Archive for March, 2014

Warrenton 300km April 12th … now with gravel

Monday, March 31st, 2014

Starting at the Warrenton Hampton Inn, the route explores the rolling hills of the Virginia Piedmont from Warrenton to Old Rag, to points south. The first 120 miles are somewhat hilly and the route becomes more rolling for the last 70-80 miles.

This year we  will try something new.  The route takes several miles of gravel roads.  What if your tires aren’t suitable for gravel?  No problem, you can ride the same paved roads as on last year’s route.  The cue sheet will make it very clear where you will need to detour to avoid the gravel roads. The overall route description is shown below, but because the gravel sections are new, I’ll describe them, first.

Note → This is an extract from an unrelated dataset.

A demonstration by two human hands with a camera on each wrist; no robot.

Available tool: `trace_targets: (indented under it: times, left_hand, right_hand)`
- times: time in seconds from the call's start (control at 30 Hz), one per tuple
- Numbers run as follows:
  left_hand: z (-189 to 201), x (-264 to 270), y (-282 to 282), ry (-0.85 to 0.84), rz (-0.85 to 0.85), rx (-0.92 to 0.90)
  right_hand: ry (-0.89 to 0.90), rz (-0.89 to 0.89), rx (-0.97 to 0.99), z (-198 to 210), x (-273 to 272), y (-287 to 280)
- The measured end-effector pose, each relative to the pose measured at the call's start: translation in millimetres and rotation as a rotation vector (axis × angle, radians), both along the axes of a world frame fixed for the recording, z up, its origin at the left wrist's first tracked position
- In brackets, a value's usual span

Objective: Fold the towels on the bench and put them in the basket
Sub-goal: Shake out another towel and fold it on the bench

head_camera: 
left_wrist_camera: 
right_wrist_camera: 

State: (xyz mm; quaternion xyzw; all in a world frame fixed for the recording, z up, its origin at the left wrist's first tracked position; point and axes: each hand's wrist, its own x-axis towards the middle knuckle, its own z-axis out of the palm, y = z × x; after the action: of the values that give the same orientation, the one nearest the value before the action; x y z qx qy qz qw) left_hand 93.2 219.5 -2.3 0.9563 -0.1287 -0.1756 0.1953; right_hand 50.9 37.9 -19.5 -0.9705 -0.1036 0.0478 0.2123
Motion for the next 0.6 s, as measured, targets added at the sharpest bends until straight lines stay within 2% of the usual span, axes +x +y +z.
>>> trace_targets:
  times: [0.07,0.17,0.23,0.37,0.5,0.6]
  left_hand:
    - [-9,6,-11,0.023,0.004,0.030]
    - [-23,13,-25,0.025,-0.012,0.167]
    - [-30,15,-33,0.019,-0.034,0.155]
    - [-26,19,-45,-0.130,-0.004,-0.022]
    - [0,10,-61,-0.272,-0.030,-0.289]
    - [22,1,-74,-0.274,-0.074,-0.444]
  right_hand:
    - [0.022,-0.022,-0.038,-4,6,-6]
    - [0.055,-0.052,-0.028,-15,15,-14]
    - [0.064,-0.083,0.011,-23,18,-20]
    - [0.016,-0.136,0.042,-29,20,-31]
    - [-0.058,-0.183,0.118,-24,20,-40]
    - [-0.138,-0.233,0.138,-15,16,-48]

The first two sections with portions that are gravel and the associated detour are here:2014_dcr_300km_warrenton_1st_and_2nd_gravel_section_and_detour.jpg

For the first section that has gravel, the light-green is paved and the dark green is gravel–Quaintance Rd–4.2 miles and a fair amount of up and down, some of it steep, about 460 feet of climbing.  For the second section that has gravel, the dark blue is gravel, two roads–Sharp Rock Rd and Emmet Rd–totaling 3.3 miles, pretty flat, with 160 feet of climbing; the light blue is paved.  The detour is cyan and much of it is on ten miles of FT Valley Rd, which is one of the busier roads on the brevet–we’ve used it many times, and I’ve never had problems here, but it is a road where you have to watch carefully in the mirror to make sure cars coming up from behind are slowing and/or moving over.

The third section that has gravel is here:2014_dcr_300km_warrenton_3rd_gravel_section_and_detour.jpg

Again, the paved road is light green and the dark green is the gravel portion of Twin Mountains Rd–4.2 miles, pretty flat, with 100 feet of climbing.  The cyan section is the paved detour, which spends 3.3 miles on Zachary Taylor Hwy, US522.  Again, one of the busier roads on the route, we’ve used it for years and I’ve never had problems but you do have to keep an eye on who is coming up behind you.

That’s it for the gravel sections, if you have questions feel free to ask.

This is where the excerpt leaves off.